Sunday, April 14, 2019 1:02:54 AM
“Conversion. Each share of Series A preferred stock is convertible, at any time and from time to time at the option of the holder thereof, into that number of shares of common stock determined by dividing $1,000 by the conversion price of $2.00 (subject to adjustment as described below). This right to convert is limited by the beneficial ownership limitation described below.
In connection with this offering, CRG has agreed to suspend the conversion of its Series A convertible preferred stock into common stock until such time as our stockholders have approved an amended and restated certificate of incorporation authorizing at least 125 million shares of common stock. We have created a Certificate of Amendment to the Certificate of Designation of Preferences, Rights and Limitations of Series A Convertible Preferred Stock, in the form filed as Exhibit 3.7 to the registration statement of which this prospectus forms a part, for filing with the Secretary of State for the state of Delaware to effect this change. Following the filing of this amendment, the Company has agreed to call a meeting of the Company’s stockholders on or before June 30, 2019, and to use reasonable best efforts (including the hiring of a proxy solicitor), to obtain approval from the stockholders of the Company for an amended and restated certificate of incorporation that increases the number of authorized shares to at least 125 million shares (or such larger number of shares as is necessary) in order to allow for the conversion of the outstanding Series A convertible preferred stock into common stock. In this regard, the Company shall include approval of an amended and restated certificate of incorporation as a proposal to be voted on by the stockholders in such stockholders meeting. If such proposal is not approved in the next stockholders meeting the Company shall include a similar proposal on its agenda for following stockholders meetings and continue to use reasonable best efforts to obtain its approval until such proposal is approved.

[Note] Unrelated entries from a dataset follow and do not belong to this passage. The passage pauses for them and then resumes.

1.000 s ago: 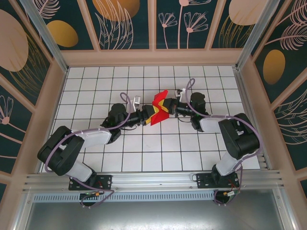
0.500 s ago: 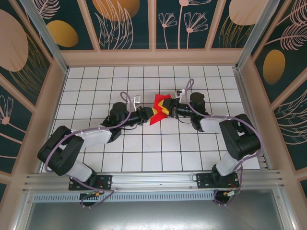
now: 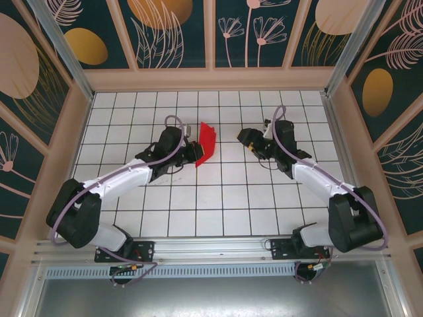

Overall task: Fold a paper plane with a square sheet of paper (pick it up from the middle)
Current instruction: Turn over the paper at the center of the table.

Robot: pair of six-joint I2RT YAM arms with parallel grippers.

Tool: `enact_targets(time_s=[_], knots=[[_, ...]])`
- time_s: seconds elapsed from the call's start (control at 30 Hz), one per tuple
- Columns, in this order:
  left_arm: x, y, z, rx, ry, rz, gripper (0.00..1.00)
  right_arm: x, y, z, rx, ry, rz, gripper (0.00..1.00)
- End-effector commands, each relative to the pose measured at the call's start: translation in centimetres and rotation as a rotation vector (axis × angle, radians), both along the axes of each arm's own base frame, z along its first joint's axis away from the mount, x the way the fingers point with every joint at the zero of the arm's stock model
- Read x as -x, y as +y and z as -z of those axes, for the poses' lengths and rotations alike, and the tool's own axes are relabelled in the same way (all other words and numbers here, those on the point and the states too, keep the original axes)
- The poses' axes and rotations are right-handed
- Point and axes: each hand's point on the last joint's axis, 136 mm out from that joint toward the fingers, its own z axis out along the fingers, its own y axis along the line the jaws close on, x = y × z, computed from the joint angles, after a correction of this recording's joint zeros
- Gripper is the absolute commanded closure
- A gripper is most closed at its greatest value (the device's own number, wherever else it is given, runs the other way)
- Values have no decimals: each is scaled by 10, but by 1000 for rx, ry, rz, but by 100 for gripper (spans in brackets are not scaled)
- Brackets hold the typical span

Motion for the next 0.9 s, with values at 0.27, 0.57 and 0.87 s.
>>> enact_targets(time_s=[0.27,0.57,0.87], knots=[[-12,102,27,-899,23,-217,88,4,-56,26,279,42,188,31],[-15,31,76,-817,58,-73,76,8,-66,36,298,66,228,31],[-11,-31,74,-463,51,66,34,10,-60,37,270,71,206,31]])
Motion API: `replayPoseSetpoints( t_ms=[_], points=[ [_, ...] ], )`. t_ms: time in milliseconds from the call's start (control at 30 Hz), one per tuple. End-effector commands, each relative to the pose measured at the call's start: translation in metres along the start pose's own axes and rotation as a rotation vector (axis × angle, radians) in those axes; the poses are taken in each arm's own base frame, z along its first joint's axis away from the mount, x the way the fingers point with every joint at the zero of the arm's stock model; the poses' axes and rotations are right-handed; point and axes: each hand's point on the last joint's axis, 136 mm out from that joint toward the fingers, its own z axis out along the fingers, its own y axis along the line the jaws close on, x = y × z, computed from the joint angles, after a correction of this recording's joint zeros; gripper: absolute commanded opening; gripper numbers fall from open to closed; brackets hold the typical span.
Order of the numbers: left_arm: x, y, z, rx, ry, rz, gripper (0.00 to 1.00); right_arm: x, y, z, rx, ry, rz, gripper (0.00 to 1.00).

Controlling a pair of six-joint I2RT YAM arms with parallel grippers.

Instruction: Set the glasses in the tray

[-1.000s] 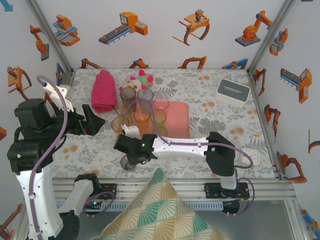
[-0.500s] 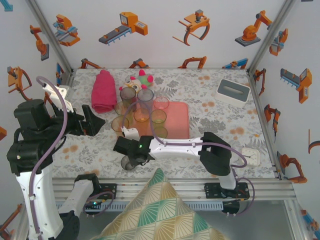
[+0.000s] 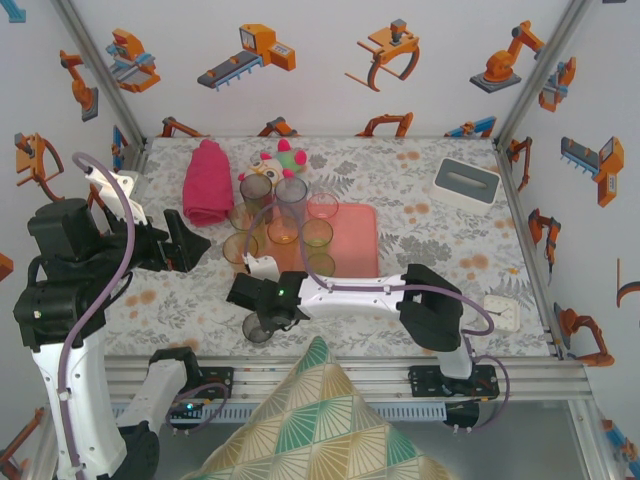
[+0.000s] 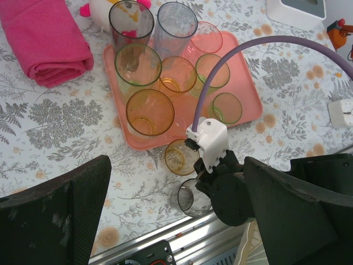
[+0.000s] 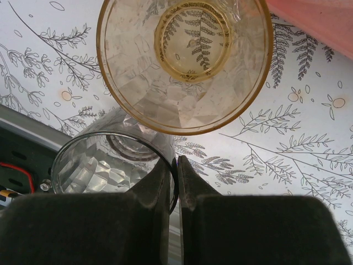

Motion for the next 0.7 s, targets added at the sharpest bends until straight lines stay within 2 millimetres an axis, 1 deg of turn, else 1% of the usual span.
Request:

Forced Conversion. Beginning on January 1, 2019, if the Company’s average market capitalization is at least $100,000,000 both (i) on a given date, based on the closing price and number of shares outstanding and (ii) for the prior quarter, based on the volume-weighted average closing price during such quarter and number of shares outstanding on the last day of such quarter, the Series A preferred stock is subject to mandatory conversion (subject to the beneficial ownership limitation below).”